In the following material, identify every line holding the string "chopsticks" and return it.

-- DATA EXTRACTS follows --

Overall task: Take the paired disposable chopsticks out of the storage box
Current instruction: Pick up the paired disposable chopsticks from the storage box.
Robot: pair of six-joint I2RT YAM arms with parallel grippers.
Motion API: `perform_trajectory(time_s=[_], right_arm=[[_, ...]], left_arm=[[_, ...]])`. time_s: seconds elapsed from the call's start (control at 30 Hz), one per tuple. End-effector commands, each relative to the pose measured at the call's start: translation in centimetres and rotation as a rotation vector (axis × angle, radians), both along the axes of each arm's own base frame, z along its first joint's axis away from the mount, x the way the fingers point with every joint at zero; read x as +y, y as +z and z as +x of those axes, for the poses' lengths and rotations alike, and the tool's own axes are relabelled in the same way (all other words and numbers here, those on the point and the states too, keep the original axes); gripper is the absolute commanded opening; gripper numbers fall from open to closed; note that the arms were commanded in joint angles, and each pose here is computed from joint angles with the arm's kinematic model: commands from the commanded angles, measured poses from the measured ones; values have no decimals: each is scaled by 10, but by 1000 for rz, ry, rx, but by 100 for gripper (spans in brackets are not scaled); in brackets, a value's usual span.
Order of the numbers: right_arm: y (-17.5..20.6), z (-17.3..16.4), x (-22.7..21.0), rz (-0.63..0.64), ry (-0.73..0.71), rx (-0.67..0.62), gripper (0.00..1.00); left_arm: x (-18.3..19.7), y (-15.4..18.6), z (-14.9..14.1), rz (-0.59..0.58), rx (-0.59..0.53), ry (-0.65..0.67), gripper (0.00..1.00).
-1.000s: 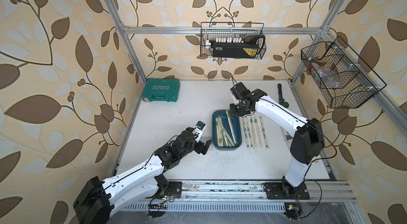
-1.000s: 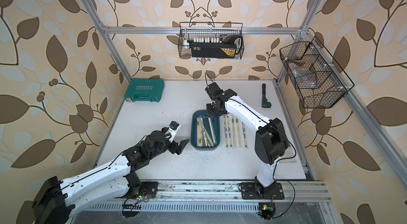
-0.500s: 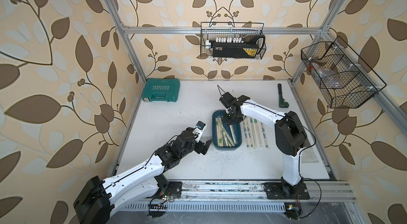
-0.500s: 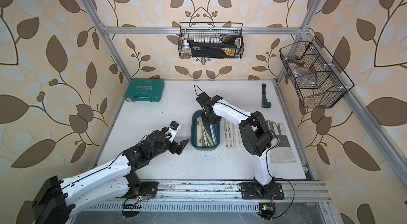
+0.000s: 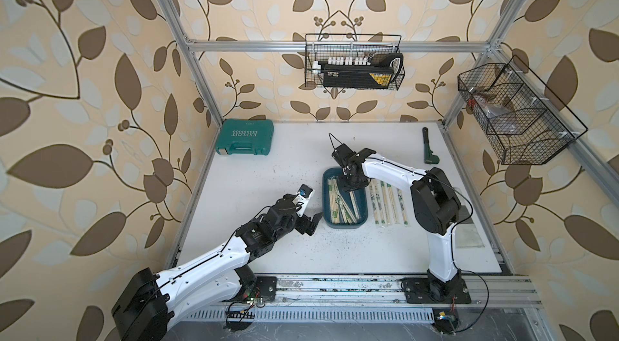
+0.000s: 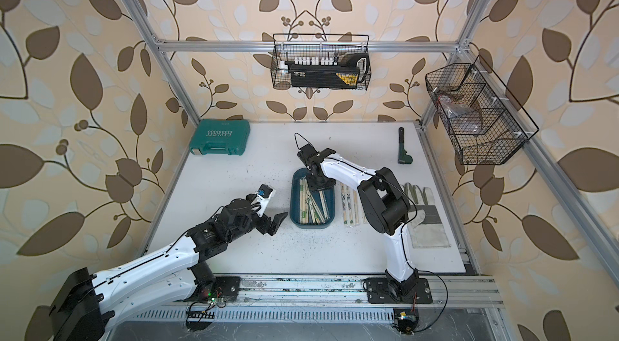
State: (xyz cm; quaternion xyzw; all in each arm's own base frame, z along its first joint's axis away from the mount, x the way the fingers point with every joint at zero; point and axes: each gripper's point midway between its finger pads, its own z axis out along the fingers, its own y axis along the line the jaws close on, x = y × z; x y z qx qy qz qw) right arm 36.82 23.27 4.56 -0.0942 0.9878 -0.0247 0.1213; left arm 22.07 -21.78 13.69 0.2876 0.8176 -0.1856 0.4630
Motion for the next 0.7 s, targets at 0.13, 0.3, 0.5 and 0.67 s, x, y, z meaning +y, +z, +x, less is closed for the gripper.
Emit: perform_trajectory(time_s=[0.13, 0.3, 0.5, 0.67], right_arm=[[-14, -4, -1, -17, -7, 16, 29], [-7, -5, 0, -4, -6, 8, 22], [5, -3, 1, 15, -9, -13, 17], [3, -4, 1, 16, -11, -1, 8]], left_arm=[[-8, 18, 2, -21, -38, -25, 99], [-8, 19, 2, -22, -40, -26, 99], [-9, 19, 2, -20, -38, -25, 99], [-8, 18, 2, -19, -37, -24, 99]])
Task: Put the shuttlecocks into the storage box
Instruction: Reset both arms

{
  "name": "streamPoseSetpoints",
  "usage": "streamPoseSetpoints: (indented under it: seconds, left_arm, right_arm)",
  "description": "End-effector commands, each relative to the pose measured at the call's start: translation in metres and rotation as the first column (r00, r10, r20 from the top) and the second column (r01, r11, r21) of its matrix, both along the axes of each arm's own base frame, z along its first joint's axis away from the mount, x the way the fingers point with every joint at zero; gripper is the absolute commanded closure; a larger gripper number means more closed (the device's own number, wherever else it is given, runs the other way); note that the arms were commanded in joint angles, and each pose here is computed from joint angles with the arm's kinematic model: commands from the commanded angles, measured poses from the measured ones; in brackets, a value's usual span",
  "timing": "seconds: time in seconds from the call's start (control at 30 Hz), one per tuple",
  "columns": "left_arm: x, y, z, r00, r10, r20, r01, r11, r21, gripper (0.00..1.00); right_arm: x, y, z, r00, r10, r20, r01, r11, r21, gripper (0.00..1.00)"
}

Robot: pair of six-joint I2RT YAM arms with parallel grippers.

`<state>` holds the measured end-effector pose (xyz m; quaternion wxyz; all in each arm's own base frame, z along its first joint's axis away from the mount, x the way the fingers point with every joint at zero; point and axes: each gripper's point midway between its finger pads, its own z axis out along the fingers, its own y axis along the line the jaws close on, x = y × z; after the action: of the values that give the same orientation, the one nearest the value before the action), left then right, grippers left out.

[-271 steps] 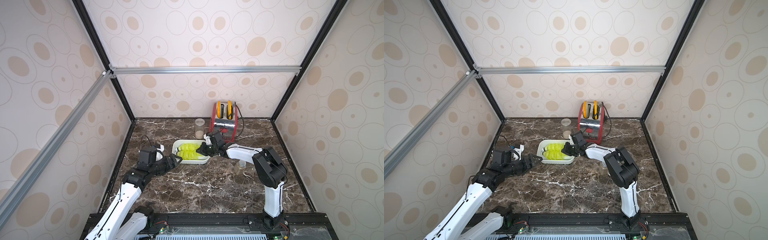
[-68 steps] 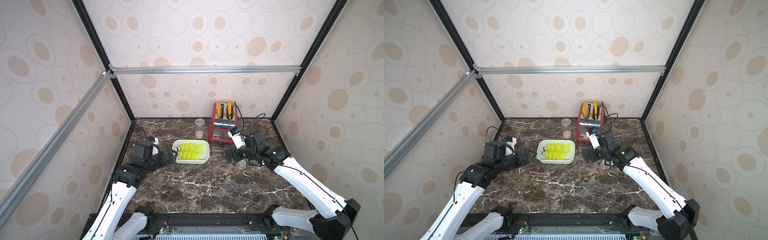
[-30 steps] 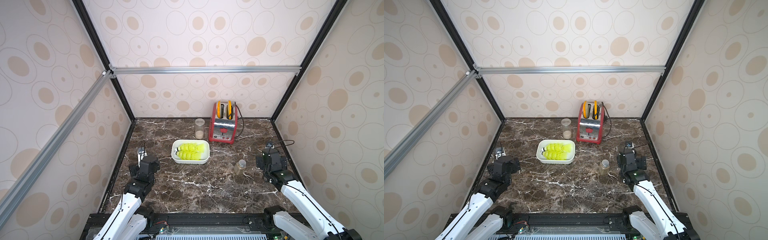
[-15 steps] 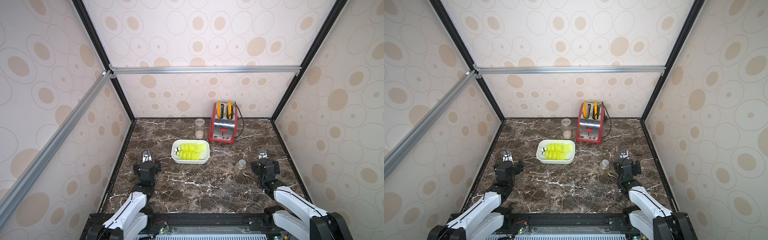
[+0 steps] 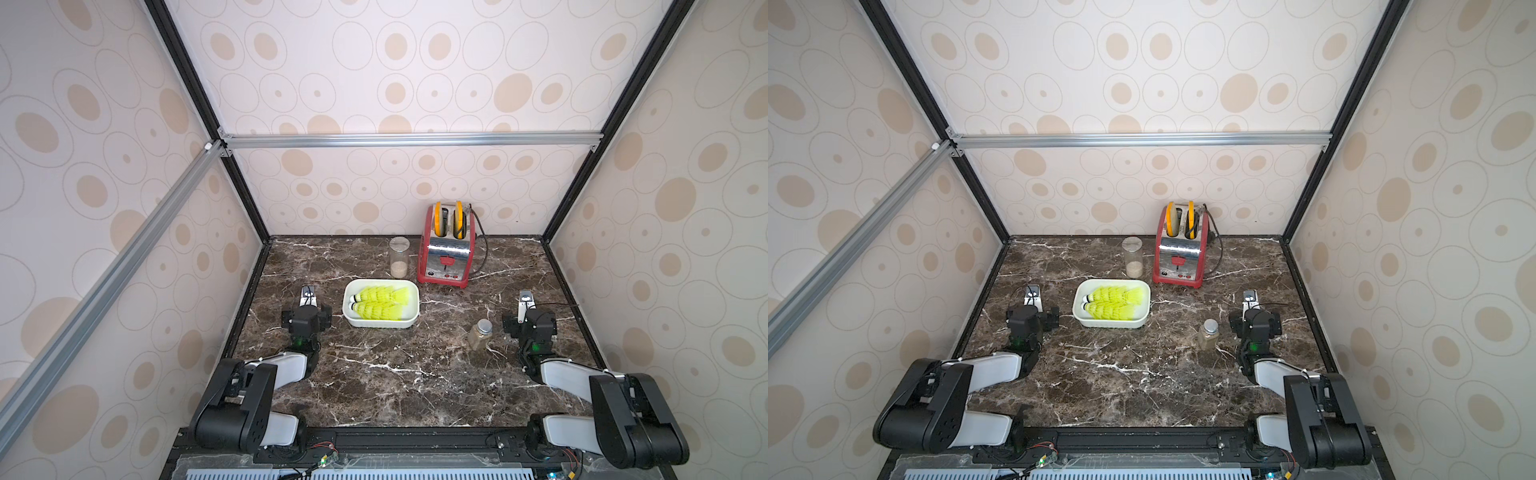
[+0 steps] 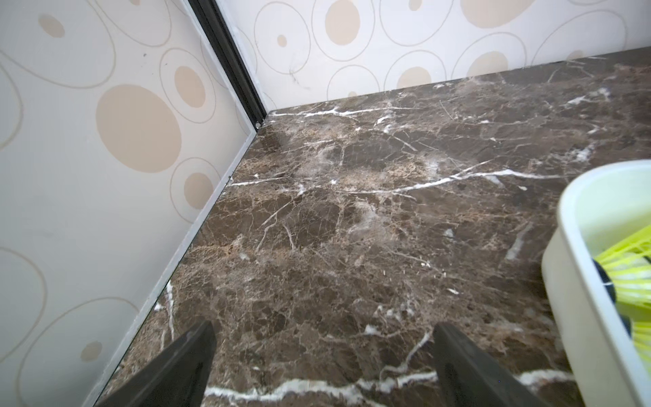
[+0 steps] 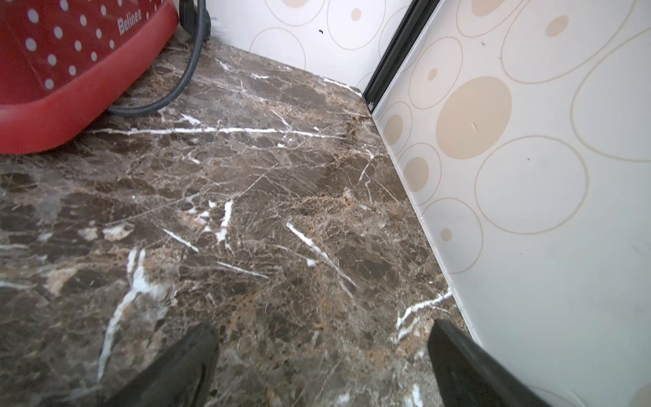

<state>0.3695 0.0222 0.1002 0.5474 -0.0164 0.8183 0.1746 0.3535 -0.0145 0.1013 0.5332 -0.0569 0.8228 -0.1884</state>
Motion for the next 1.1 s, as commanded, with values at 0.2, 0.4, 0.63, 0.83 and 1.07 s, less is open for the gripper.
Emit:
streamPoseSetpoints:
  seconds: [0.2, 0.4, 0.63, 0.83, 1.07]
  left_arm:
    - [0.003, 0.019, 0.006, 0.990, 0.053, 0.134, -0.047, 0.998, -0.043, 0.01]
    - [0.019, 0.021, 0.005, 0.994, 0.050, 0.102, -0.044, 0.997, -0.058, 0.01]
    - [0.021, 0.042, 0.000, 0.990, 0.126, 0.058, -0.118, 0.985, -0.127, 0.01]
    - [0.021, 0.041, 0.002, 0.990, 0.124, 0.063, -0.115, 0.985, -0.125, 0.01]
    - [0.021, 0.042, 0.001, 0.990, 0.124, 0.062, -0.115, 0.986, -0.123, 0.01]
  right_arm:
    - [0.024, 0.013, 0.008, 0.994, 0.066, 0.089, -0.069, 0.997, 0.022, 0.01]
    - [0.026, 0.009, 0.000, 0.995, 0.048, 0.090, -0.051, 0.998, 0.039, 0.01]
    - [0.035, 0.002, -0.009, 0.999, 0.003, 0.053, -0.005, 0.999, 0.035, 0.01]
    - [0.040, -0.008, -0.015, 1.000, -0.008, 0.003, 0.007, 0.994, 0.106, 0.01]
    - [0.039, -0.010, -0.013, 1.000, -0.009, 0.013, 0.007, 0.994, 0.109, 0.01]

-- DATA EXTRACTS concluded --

### ANSWER AREA
Overall task: Take the paired disposable chopsticks out of the storage box
Current instruction: Pick up the paired disposable chopsticks from the storage box.

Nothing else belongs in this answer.